Data records
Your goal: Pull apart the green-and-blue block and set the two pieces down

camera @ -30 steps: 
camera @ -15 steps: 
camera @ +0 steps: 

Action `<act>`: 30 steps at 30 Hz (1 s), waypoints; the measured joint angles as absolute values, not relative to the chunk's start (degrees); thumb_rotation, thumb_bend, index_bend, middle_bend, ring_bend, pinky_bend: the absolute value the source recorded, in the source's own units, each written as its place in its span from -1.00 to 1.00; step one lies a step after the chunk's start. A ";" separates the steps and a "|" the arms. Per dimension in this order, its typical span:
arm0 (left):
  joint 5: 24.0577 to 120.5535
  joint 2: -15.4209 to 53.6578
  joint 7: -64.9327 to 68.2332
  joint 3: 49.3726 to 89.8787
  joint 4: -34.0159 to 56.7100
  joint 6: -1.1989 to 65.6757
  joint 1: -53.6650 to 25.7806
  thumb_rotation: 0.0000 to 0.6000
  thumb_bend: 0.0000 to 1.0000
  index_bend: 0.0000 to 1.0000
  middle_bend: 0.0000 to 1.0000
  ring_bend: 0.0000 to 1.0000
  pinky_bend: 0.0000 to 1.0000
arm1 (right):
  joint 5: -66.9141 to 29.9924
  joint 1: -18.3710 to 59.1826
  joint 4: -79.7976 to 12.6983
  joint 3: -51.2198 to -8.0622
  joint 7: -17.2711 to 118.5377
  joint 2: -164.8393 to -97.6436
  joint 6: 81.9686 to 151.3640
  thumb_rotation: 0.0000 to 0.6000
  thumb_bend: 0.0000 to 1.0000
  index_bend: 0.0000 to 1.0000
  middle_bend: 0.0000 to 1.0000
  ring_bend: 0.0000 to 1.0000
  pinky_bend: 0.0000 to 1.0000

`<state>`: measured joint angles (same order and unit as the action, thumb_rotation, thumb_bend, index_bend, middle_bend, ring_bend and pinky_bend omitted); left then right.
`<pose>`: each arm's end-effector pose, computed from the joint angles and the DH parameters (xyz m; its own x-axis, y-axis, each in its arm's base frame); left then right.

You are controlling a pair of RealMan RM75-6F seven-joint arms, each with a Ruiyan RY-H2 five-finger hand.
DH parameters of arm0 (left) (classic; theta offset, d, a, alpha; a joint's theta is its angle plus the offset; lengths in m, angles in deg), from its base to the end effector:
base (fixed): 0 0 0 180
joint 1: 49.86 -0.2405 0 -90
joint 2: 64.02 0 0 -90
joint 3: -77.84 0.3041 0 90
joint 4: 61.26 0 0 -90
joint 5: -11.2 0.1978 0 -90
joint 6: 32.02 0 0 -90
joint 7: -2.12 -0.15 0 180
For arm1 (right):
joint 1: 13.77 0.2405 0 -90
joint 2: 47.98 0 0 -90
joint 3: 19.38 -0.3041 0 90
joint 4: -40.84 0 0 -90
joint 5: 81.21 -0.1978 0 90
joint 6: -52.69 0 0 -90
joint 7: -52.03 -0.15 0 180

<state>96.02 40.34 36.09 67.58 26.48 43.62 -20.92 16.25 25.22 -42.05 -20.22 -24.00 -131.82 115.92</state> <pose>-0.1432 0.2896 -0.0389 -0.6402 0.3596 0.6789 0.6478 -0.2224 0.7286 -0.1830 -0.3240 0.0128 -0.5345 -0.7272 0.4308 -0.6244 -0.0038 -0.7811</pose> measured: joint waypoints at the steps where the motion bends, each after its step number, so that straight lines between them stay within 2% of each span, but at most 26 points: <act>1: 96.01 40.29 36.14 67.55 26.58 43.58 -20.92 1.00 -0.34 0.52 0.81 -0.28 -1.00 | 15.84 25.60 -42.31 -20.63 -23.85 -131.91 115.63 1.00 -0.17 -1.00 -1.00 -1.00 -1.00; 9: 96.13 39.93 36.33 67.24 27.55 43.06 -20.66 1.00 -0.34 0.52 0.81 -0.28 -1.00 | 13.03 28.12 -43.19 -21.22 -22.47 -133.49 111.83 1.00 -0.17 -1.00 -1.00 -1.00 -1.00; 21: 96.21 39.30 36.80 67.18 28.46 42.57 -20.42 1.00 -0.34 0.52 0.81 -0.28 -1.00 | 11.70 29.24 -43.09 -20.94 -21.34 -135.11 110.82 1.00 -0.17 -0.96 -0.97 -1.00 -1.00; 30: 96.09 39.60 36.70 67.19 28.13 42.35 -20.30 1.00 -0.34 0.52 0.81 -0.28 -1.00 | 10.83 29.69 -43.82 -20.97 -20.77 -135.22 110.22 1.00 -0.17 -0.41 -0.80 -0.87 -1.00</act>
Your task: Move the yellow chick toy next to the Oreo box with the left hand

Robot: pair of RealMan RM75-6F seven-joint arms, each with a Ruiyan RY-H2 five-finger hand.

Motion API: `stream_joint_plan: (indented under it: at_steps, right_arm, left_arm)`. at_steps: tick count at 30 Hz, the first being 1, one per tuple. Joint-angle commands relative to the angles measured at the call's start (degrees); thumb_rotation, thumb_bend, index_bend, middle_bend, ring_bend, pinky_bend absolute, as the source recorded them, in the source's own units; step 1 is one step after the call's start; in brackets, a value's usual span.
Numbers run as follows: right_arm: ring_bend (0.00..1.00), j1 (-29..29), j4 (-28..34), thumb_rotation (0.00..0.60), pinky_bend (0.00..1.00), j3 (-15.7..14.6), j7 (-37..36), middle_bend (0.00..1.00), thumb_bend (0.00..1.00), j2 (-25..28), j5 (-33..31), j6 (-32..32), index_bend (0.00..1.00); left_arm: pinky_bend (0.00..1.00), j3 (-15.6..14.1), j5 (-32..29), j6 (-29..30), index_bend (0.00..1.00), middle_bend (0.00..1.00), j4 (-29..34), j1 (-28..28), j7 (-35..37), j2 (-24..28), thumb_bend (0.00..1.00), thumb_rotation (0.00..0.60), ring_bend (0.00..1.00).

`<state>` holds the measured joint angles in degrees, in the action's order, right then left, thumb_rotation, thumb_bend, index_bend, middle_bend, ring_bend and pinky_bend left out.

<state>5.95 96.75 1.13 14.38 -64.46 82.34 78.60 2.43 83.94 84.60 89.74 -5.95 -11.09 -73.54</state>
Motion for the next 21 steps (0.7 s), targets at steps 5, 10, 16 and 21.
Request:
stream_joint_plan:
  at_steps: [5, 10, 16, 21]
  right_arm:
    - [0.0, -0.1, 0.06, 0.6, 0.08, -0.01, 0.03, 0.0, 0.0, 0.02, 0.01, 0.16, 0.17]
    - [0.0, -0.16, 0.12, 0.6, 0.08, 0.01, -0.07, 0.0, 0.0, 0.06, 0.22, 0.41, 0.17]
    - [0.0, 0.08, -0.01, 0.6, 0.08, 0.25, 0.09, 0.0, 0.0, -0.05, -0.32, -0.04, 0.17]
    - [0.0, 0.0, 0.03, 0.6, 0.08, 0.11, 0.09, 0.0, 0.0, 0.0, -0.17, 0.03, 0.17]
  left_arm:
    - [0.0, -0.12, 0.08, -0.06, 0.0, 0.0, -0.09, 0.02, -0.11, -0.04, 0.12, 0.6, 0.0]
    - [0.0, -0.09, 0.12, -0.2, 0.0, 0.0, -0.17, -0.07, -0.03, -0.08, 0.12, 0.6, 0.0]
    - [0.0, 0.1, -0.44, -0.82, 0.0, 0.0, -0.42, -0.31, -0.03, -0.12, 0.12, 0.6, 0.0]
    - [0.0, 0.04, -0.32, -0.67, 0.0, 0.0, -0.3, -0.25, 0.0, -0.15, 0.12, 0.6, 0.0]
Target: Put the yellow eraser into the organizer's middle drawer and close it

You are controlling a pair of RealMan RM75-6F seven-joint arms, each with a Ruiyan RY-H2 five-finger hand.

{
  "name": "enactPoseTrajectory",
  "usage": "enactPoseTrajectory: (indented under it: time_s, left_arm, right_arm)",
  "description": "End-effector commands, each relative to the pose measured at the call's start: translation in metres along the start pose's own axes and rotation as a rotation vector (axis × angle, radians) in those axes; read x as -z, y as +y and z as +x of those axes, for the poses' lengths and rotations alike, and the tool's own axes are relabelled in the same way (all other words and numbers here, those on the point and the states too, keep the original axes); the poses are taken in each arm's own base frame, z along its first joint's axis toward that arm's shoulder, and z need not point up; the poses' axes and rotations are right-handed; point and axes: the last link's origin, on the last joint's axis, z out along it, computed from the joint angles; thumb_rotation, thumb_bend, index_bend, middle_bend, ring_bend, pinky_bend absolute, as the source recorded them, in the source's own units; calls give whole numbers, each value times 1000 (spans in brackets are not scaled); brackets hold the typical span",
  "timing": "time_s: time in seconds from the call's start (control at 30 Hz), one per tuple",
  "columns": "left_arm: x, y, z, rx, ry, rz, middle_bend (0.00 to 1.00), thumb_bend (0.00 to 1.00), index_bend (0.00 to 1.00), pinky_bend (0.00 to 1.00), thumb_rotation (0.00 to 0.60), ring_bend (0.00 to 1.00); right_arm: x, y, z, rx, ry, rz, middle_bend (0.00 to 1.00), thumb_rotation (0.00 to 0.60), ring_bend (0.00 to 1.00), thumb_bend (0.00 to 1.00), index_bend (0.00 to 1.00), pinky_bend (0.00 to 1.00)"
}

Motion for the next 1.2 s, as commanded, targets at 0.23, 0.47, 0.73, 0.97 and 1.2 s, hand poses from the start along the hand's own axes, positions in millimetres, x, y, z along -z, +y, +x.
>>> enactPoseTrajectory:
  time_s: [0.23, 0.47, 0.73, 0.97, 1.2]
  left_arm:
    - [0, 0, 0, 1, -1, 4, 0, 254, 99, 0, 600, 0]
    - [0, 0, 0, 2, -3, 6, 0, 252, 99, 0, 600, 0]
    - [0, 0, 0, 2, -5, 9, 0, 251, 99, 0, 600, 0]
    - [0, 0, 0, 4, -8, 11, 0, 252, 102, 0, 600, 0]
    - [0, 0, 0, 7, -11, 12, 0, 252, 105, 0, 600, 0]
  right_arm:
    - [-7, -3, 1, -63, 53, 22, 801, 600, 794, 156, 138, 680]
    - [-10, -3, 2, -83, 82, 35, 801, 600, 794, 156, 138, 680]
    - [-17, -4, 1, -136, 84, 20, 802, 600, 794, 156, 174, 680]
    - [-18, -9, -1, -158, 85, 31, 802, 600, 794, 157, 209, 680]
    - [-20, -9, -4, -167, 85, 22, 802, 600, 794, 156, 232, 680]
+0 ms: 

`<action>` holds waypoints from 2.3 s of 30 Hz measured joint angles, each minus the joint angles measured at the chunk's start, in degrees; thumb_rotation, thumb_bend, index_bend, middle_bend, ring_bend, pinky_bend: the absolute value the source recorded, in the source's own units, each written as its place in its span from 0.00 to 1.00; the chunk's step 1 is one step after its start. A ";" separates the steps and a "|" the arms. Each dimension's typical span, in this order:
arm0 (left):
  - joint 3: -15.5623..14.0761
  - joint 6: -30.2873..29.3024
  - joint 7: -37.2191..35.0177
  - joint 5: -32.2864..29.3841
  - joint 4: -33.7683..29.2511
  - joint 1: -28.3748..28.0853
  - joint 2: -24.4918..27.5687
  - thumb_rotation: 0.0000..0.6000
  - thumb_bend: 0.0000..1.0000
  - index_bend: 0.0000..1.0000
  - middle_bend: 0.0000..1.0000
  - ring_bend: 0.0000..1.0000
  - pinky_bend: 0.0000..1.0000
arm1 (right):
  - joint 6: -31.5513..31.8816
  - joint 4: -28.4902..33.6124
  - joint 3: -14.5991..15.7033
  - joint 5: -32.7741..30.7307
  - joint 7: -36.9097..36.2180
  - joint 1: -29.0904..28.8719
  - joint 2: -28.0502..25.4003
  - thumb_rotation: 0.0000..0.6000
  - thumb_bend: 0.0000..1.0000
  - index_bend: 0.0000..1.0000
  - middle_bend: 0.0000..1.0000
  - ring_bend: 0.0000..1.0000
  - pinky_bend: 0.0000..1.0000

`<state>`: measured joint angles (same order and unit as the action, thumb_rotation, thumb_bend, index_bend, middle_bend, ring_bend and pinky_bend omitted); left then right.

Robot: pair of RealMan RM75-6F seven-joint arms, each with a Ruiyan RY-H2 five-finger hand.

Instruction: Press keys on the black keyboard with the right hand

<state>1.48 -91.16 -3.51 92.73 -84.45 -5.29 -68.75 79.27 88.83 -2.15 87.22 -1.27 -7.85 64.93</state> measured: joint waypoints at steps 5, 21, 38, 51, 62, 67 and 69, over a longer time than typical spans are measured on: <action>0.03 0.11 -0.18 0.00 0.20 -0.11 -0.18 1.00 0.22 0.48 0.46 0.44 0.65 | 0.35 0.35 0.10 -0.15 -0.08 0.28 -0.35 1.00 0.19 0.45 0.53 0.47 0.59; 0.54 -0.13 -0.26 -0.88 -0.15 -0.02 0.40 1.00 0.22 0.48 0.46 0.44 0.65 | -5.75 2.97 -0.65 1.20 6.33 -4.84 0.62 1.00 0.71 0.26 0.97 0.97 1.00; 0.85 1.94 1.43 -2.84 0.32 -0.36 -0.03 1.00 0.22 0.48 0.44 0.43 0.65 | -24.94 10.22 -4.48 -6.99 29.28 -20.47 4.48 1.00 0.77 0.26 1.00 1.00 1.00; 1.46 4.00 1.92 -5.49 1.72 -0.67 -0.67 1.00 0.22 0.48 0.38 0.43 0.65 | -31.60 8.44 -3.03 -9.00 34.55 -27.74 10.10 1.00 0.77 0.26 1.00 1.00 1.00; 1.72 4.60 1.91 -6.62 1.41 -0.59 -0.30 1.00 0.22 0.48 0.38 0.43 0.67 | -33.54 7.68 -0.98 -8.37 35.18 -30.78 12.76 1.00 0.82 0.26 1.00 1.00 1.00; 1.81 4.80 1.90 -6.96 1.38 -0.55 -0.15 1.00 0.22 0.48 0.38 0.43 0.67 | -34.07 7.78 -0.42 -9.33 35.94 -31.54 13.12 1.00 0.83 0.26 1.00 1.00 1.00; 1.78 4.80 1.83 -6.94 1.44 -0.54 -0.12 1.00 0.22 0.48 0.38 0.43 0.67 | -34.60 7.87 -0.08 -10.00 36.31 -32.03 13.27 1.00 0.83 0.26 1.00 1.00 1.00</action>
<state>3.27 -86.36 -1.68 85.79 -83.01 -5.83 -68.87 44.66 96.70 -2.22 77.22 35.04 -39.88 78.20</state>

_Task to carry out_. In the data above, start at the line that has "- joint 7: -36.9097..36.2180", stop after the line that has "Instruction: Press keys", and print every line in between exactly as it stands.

_Solution to this problem_.
  - joint 7: -36.9097..36.2180
  - joint 1: -29.0904..28.8719
  - joint 2: -28.0502..25.4003
  - thumb_rotation: 0.0000..0.6000
  - thumb_bend: 0.0000..1.0000
  - index_bend: 0.0000..1.0000
  - middle_bend: 0.0000..1.0000
  - ring_bend: 0.0000..1.0000
  - pinky_bend: 0.0000..1.0000

`<state>`: measured joint angles (same order and unit as the action, thumb_rotation, thumb_bend, index_bend, middle_bend, ring_bend and pinky_bend omitted); left then right.

Robot: pair of RealMan RM75-6F seven-joint arms, each with a Ruiyan RY-H2 five-finger hand.

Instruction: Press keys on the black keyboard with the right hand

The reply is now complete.